PhD student Timo Schick and professor Hinrich Schütze of the university's Center for Information and Language Processing described their process and experimental results in a paper published on arXiv. PET is a technique for fine-tuning a pre-trained language model that generates additional "soft-labeled" training data from unlabeled examples. This helps the model improve performance in "few-shot" scenarios, such as NLP benchmarks which have very few labeled examples for fine-tuning. Using PET, the researchers fine-tuned an ALBERT Transformer model and achieved an average score of 76.8 on the SuperGLUE benchmark, compared to GPT-3's 71.8.
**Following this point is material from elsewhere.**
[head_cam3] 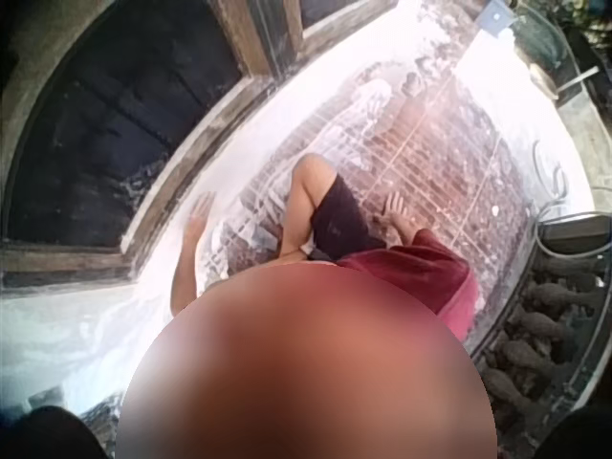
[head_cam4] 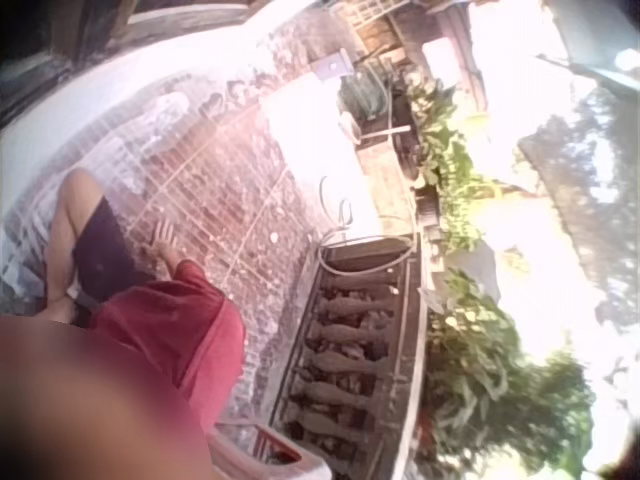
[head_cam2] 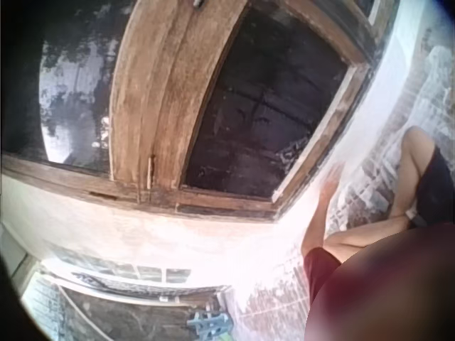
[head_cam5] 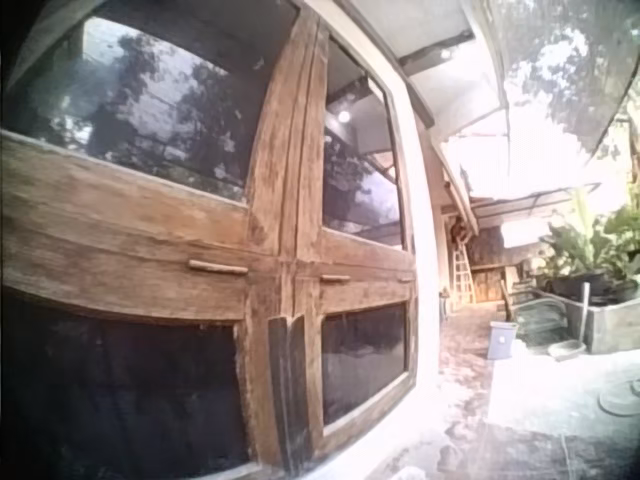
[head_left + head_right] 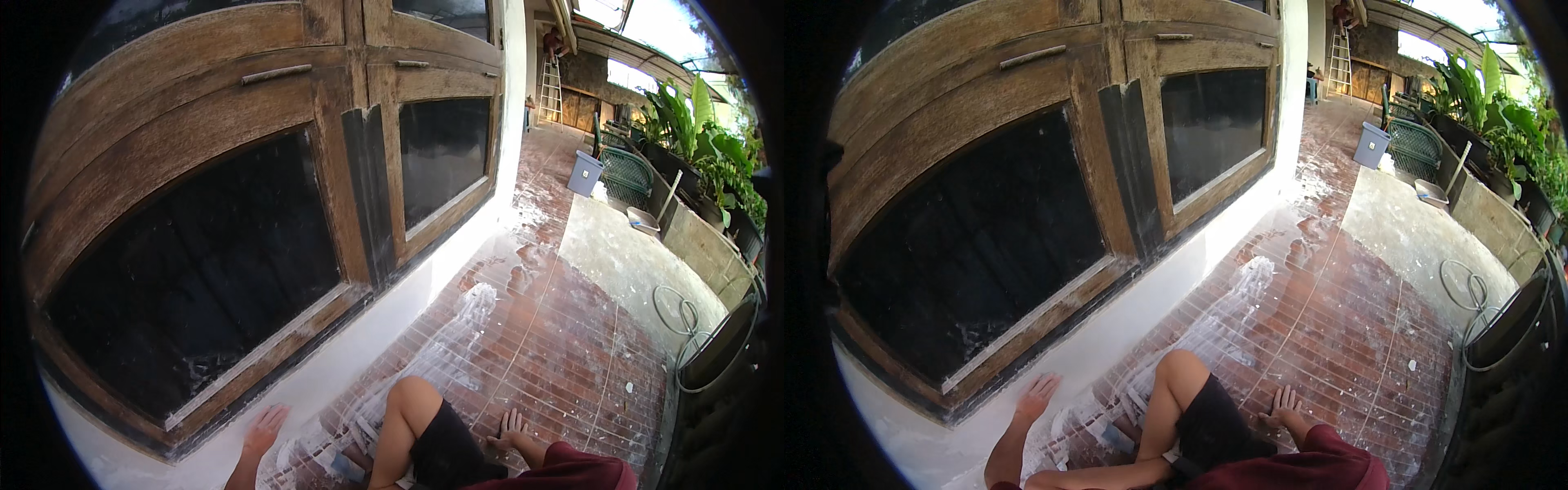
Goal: The person sits on a tiled floor and applies white plaster to a wall beneath a wooden window frame using a trowel. They repeatedly smooth the surface and work along the window edge, occasionally switching hands.
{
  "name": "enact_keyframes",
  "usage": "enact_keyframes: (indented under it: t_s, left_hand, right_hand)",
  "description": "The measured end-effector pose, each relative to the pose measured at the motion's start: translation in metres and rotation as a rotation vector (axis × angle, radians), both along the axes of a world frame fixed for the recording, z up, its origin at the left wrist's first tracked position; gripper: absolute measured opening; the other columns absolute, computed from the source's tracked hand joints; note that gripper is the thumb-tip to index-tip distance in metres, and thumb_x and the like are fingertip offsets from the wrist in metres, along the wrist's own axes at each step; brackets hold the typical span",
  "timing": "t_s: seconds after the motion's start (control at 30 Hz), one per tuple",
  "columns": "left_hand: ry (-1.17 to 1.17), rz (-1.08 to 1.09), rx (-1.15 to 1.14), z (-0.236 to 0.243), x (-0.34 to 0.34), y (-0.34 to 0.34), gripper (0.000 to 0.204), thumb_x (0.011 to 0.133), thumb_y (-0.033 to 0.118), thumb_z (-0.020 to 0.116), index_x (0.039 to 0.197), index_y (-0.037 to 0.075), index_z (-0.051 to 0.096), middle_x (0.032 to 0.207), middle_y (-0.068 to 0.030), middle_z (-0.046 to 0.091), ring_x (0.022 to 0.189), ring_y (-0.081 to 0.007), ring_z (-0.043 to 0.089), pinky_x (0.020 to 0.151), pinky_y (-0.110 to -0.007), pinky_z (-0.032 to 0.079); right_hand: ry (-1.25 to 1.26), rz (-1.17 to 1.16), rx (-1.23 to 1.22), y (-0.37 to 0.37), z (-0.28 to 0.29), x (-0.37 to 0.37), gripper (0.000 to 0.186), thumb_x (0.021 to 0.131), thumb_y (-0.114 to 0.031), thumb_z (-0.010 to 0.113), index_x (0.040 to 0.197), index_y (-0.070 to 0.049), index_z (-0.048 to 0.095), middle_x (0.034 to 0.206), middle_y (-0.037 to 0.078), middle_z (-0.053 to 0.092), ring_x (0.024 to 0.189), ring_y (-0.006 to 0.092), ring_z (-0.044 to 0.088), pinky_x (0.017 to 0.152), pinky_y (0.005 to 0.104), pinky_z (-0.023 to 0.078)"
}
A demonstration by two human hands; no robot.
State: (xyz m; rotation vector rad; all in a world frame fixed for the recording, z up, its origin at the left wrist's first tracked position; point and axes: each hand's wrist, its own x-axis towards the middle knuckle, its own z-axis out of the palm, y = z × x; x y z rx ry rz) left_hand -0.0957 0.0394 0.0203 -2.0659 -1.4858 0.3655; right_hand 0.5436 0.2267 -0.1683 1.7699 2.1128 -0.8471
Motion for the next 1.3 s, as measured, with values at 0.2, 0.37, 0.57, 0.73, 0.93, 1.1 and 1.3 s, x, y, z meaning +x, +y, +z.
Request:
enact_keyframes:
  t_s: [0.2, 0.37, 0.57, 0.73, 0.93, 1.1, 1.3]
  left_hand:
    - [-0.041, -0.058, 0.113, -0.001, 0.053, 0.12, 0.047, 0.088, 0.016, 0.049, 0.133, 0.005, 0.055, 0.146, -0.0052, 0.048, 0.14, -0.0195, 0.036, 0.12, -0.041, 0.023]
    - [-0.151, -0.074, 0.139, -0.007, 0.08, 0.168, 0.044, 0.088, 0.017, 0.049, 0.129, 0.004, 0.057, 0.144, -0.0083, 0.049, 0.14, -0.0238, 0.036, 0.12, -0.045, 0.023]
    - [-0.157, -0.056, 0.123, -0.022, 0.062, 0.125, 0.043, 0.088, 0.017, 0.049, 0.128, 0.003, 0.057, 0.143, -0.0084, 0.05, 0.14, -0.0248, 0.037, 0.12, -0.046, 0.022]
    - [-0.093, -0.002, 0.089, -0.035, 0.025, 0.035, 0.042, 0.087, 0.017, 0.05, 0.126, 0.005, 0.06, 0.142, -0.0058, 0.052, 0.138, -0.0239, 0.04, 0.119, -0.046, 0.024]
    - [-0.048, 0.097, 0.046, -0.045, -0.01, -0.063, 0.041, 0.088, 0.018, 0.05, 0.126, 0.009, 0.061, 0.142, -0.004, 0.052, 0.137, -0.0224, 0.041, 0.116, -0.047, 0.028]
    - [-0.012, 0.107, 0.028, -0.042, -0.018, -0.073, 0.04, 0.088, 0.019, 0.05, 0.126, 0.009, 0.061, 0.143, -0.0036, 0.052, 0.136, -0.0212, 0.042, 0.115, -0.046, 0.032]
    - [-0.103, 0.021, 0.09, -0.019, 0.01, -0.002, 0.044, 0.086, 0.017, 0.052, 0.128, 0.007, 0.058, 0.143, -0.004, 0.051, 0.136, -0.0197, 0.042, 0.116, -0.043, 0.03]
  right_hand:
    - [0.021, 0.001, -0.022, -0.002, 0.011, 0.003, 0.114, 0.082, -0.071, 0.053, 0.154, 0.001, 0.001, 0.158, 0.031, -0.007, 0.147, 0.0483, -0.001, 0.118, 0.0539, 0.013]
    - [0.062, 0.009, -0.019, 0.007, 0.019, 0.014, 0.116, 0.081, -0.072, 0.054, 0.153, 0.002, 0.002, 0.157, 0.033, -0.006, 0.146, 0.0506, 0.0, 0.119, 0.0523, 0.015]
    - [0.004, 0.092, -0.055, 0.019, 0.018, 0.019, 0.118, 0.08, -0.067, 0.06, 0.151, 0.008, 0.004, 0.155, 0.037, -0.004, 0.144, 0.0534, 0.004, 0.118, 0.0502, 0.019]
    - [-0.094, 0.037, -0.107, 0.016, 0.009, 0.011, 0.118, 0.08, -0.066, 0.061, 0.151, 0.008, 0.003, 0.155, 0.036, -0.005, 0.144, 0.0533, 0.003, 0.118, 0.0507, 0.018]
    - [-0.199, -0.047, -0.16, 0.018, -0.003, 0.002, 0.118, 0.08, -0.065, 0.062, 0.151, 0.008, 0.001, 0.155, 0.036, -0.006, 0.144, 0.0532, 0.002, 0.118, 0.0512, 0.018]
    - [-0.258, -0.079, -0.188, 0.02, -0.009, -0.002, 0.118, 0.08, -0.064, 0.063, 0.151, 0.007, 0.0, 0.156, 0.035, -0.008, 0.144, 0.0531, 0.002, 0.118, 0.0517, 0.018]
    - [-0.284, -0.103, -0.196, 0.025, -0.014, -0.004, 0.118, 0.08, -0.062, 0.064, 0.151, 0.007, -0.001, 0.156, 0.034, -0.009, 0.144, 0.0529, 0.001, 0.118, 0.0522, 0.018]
Supervised machine learning often requires large datasets to perform well on tasks such as computer vision or NLP. However, labeling these large datasets can be time-consuming and expensive, as it requires human workers to manually identify objects in images or rate a sentence's sentiment. For NLP tasks, many researchers have turned to transfer learning, where a large model is pre-trained via self-supervised learning on a large unlabeled dataset, such as the contents of Wikipedia. Once a model is pre-trained, it can be "fine-tuned" for a specific task, such as sentiment analysis, using supervised learning on a much smaller labeled dataset. Most state-of-the-art NLP results are achieved by fine-tuning a pre-trained Transformer model.
Few-shot learning is a scenario related to fine-tuning that tests a model's ability to generalize to new tasks, given only a few examples of that task---often fewer than one hundred, sometimes as few as one ("one-shot") or even none ("zero-shot"). OpenAI's 175B-parameter GPT-3 showed that a large pre-trained model could perform well in few-shot learning scenarios, without even fine-tuning the model's parameters; instead, updating the model's internal state or "context" with a textual description of the task along with text examples was sufficient to produce "near state-of-the-art results" with only 32 examples. However, Schick and Schütze point out some drawbacks of this strategy: limits on the context size restrict the number of examples that can be used, and more importantly, it relies on a model that is so large it is "usable in many real-world scenarios."
In order to achieve similar performance with a smaller model, the researchers have developed PET, a semi-supervised training technique that generates additional training data from the few-shot examples. PET works by first converting the input examples into cloze-style phrases. These are used to fine-tune an ensemble of language models which are then used to annotate a large unlabeled dataset to produce a "soft-labeled" dataset. The final model is then fine-tuned on the soft-labeled data. Applying PET to the SuperGLUE datasets, the team created a soft-labeled dataset called FewGLUE, which they used to fine-tune an ALBERT model that exceeded GPT-3's few-shot performance on the SuperGLUE benchmark.
Lead author Schick answered several questions about the work in discussions on Reddit. Commenters noted that although PET produced better results for NLP benchmarks, GPT-3 appeared more flexible. Schick agreed that:
GPT-3 certainly is much better than our approach at generating long sequences of text (e.g., summarization or machine translation).
Schick and Schütze have open-sourced their PET code and FewGLUE dataset on GitHub.